About this exercise.
Working through the entries below, find how many lines include the string "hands"; give only that number.

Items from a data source
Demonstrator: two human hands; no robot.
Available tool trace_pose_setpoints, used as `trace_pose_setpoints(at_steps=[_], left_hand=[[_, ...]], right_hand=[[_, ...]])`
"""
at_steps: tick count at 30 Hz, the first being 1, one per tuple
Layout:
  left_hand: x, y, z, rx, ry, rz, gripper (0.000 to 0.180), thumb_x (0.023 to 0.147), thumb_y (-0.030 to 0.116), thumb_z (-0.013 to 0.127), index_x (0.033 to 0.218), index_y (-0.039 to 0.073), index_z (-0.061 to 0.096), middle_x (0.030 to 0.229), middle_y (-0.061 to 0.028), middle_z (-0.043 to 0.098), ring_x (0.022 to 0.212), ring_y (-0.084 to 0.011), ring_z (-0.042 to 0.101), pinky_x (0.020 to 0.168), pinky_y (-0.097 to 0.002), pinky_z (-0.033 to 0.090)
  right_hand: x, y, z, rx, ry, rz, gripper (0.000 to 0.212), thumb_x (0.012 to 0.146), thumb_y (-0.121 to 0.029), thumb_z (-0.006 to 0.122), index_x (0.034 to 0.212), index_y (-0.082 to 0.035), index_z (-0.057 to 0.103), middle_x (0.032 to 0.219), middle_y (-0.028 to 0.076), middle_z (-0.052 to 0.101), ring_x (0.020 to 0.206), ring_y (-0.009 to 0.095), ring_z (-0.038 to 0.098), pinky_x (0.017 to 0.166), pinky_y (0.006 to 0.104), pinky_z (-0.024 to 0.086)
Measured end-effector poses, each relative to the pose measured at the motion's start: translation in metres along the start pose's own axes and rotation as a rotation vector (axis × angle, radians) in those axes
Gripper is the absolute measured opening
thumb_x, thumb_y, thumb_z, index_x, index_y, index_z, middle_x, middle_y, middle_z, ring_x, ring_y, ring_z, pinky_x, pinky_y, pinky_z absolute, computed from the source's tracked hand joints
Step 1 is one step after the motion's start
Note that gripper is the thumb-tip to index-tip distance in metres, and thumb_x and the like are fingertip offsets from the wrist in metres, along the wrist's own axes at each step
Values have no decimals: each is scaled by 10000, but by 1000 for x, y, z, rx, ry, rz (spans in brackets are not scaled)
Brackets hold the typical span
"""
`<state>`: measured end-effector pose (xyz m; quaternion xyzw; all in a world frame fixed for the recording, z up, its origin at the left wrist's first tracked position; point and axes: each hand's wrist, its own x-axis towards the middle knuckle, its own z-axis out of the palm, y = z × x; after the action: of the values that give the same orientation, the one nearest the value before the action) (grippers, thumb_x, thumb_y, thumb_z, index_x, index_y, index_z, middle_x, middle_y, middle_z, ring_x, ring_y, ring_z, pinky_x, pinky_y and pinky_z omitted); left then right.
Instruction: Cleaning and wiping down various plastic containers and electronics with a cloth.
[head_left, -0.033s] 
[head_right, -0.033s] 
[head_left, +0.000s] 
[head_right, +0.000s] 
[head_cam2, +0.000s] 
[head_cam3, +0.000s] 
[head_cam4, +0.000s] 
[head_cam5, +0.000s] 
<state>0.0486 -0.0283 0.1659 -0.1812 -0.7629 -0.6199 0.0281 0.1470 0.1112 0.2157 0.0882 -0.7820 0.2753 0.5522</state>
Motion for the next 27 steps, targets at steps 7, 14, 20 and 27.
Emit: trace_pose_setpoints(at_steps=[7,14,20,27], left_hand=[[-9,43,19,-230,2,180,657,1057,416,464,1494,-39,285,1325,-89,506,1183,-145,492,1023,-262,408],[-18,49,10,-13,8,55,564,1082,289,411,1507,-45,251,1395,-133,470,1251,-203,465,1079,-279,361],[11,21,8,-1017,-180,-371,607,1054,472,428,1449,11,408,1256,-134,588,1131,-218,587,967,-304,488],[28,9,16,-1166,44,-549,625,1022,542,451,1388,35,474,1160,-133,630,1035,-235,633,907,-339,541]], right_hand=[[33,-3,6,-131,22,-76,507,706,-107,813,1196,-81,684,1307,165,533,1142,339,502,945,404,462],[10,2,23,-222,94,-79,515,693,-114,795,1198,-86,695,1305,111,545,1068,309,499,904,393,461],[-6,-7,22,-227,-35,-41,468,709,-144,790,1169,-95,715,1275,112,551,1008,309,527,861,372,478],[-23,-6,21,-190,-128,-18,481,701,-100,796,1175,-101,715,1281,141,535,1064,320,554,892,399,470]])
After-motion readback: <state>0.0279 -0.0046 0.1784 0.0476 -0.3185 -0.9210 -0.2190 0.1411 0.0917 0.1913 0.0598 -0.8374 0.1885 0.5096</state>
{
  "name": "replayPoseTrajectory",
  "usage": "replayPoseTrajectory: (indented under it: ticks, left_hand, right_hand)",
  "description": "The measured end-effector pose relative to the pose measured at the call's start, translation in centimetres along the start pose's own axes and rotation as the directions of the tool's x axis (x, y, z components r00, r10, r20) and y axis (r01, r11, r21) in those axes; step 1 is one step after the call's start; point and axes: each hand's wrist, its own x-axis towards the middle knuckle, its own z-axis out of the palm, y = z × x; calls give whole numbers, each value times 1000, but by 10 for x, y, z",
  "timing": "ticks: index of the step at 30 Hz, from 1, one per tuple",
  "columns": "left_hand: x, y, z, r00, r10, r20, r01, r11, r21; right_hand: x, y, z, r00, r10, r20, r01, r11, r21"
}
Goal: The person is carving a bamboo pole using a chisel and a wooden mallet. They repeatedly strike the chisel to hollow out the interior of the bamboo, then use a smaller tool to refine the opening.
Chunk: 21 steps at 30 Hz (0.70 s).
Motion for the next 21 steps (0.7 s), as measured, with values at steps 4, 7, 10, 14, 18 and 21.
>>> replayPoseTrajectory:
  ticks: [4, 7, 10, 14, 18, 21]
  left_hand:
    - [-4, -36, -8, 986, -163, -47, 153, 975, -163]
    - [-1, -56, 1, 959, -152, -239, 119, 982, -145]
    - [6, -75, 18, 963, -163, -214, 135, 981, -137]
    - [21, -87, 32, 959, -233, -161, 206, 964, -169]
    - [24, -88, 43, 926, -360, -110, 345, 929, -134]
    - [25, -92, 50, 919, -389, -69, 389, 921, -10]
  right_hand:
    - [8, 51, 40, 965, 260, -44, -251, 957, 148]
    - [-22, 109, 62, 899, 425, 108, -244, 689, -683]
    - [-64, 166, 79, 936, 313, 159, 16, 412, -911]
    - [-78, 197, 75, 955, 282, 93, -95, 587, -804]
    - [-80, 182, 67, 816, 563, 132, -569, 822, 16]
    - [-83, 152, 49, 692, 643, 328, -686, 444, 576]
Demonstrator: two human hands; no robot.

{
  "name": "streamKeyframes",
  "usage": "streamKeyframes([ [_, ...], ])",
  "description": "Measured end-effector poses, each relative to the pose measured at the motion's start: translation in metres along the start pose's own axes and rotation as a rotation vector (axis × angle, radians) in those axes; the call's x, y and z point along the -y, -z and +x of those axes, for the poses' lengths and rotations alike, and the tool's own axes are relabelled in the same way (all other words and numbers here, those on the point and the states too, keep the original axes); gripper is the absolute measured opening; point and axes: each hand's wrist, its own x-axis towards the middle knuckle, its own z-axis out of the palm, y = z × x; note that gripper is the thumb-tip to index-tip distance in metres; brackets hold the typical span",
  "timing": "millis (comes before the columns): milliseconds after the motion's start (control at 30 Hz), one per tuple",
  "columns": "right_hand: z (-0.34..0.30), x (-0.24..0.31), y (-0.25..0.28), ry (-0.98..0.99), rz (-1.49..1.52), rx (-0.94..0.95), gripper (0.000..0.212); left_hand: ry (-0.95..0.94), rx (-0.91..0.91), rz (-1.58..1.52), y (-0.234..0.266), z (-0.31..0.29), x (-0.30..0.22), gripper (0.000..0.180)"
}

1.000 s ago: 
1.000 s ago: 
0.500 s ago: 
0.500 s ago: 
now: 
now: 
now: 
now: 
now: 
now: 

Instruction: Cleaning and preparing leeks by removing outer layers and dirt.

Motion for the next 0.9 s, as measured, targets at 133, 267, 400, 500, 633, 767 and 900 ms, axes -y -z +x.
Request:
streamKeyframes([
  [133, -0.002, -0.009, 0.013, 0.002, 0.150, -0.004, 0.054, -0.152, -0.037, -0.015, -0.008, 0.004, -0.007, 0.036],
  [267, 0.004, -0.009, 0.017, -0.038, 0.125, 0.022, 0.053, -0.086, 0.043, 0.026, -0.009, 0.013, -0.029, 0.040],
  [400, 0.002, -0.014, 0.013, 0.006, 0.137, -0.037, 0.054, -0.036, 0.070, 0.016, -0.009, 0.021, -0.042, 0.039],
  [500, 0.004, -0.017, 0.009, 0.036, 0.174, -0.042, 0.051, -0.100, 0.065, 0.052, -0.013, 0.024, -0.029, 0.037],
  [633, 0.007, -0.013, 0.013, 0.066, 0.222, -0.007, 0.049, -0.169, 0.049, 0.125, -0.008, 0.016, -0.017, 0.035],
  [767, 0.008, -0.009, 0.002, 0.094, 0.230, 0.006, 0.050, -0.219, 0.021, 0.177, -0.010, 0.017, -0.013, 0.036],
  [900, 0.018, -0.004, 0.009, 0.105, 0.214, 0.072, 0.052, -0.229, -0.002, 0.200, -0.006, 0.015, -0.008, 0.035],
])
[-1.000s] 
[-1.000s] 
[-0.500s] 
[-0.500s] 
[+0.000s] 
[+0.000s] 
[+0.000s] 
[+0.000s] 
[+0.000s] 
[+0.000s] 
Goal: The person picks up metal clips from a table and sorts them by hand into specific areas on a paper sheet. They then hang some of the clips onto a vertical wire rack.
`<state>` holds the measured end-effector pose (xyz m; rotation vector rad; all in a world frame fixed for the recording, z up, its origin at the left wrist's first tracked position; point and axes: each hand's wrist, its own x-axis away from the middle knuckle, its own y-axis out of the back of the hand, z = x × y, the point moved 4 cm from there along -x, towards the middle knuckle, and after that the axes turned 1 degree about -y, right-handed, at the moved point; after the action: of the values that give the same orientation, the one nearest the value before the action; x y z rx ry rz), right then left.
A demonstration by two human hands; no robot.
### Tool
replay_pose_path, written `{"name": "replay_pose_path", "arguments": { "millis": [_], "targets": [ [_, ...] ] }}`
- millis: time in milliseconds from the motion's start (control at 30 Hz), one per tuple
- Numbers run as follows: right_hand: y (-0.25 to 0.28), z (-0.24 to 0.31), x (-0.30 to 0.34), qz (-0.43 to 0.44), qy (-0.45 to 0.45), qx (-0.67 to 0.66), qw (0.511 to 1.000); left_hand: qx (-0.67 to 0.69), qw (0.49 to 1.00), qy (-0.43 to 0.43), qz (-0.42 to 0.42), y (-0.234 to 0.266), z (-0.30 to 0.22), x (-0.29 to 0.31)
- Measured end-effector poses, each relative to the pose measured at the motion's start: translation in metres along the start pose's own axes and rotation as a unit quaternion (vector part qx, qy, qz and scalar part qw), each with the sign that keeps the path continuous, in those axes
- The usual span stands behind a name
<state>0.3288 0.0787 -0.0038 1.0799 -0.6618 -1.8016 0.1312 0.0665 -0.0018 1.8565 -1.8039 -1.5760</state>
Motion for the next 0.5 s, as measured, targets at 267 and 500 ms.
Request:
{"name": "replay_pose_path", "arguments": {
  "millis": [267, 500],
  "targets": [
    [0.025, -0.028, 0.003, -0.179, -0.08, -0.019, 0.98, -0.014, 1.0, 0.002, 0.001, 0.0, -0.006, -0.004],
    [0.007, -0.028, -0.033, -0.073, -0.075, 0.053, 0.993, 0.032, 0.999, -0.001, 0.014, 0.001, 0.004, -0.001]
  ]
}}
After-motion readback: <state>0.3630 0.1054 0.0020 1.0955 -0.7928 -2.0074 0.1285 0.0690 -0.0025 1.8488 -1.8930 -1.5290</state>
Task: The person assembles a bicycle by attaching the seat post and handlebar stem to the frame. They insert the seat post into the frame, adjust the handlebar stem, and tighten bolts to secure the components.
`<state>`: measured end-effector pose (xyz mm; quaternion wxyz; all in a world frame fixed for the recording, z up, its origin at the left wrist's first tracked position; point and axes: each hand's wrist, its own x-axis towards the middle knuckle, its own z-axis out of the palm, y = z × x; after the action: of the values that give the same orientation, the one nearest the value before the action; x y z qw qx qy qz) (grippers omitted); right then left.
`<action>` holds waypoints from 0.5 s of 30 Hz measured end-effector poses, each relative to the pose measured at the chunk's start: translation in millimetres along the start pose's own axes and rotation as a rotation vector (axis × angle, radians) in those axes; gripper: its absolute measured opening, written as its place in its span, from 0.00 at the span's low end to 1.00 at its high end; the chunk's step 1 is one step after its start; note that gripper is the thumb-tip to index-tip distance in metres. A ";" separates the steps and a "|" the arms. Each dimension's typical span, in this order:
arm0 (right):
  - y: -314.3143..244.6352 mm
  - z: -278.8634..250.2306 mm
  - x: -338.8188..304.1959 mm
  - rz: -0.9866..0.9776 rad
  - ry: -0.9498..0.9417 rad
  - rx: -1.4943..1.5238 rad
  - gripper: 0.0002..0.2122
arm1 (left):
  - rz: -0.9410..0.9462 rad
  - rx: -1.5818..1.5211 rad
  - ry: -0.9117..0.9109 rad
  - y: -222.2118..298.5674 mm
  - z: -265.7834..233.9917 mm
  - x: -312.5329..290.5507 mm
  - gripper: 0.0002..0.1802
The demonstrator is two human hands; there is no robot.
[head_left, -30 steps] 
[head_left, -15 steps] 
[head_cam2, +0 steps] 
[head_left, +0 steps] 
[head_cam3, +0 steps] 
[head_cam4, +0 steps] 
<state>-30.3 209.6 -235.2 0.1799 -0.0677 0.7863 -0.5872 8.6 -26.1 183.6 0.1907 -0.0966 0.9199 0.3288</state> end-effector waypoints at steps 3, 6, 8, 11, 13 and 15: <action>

Your solution.
4